A month after a merger left him out of a job, Cuy Mauck now leads another bank
A month after the merger of Rose Hill Bank and American State Bank left former Rose Hill president and CEO Cuy Mauck out of a job, he’s landed the same titles at Chisholm Trail State Bank.
“We were delighted when the situation with Rose Hill freed Cuy up,” says Chisholm Trail chairman Mike Klaassen, who also is the majority stockholder.
“He has a vision of what a community bank in Wichita could be.”
That vision includes a bigger focus on commercial lending.
“We believe we have the opportunity . . . to service those customers in the $2 million to $10 million range,” says Mauck, who also will be a stockholder in the bank.
Klaassen says the bank’s previous model worked “fabulously well” until the crash of 2008.
“We were open for a change.”
The bank, which Klaassen’s late father, Ted, and his business partner, the late Richard Chase, founded in 1975 has $74 million in deposits and about 20 employees at its headquarters and one branch.

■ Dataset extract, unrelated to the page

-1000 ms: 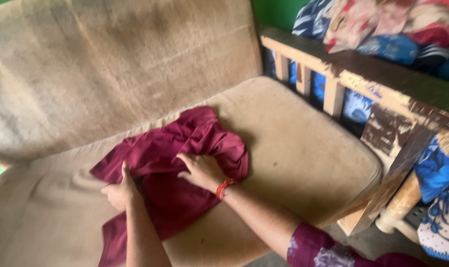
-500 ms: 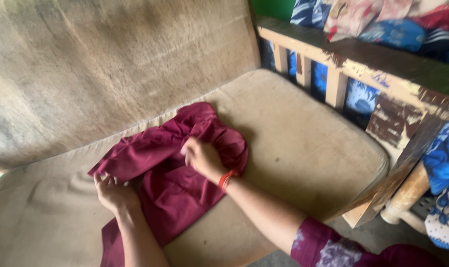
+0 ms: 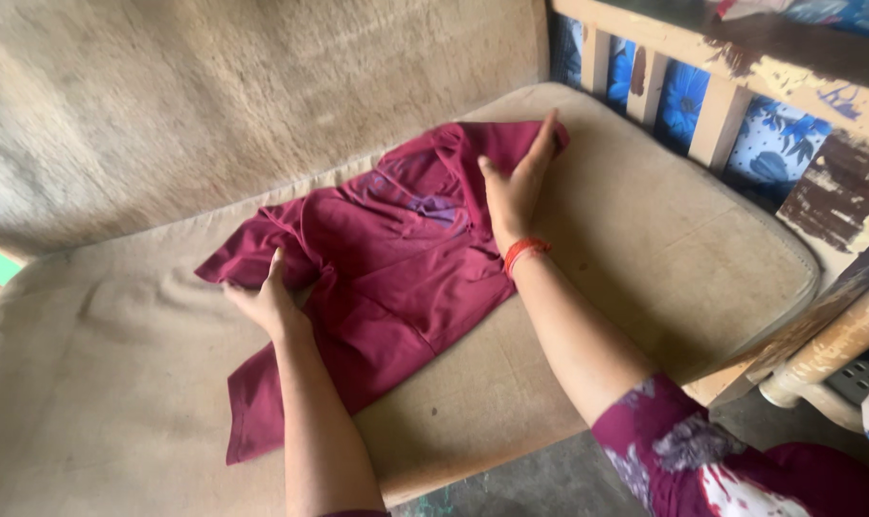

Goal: The person folds a maroon long-sleeved shirt and a blue t-shirt on a cushioned chair, then places each folded item into a plastic basket. The person repeats the folding process for the maroon shirt and then folds the blue t-shirt, stacking them in the basket.

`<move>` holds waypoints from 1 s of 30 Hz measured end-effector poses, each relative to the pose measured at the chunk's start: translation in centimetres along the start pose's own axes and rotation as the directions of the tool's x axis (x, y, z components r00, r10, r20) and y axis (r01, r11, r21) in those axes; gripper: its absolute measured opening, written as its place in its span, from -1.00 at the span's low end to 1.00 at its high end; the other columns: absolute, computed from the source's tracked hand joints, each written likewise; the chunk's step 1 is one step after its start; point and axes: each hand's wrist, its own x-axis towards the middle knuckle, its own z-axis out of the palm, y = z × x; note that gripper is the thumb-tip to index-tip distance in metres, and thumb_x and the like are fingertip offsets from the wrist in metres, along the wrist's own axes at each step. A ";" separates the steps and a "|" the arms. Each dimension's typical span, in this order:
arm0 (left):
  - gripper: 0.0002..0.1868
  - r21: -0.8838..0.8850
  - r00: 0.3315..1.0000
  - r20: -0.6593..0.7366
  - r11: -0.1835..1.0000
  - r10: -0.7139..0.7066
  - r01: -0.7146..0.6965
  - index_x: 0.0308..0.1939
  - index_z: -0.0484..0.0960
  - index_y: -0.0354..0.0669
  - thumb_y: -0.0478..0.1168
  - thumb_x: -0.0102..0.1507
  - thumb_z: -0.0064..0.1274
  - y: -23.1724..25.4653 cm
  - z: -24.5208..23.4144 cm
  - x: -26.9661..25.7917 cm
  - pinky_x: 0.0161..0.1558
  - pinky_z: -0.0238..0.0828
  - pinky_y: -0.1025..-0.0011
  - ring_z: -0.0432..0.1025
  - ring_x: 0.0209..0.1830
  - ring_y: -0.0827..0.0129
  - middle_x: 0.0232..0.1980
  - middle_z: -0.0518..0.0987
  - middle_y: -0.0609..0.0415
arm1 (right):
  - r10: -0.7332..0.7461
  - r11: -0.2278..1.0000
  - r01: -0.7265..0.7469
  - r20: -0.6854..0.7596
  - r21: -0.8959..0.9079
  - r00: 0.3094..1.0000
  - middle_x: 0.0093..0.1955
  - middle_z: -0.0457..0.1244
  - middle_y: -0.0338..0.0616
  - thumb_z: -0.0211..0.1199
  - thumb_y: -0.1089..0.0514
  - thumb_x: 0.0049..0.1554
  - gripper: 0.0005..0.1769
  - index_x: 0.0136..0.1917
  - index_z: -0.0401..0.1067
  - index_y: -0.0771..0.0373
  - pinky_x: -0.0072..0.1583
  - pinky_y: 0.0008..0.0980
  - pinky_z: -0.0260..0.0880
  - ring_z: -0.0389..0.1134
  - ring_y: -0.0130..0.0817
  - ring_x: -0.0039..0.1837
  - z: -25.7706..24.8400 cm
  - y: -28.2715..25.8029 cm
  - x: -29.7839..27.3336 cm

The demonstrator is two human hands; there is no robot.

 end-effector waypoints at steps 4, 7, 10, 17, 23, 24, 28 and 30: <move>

“Our intent is to increase the capital of the bank substantially,” Mauck says.
“We feel being a Wichita-based bank, that’s going to add a lot of value,” he says. “We feel that we need to have local leaders . . . heading up our commercial division and our consumer division.”
Mauck says Chisholm Trail has done business loans from the time it opened, “but not large, complex commercial projects.”
He wants the bank to be involved with projects that include things such as industrial revenue bonds and tax-increment financing districts.
“Lending at that level is much more complex and specialized than it used to (be),” Klaassen says.
Former Chisholm Trail president and CEO Mary Berry is now executive vice president of operations.
Just as Chisholm Trail is going to grow, including with additional employees and board members, Mauck says the bank can help other businesses expand as well.
“We think we can build a nice niche . . . for the small business borrower that wants to grow locally.”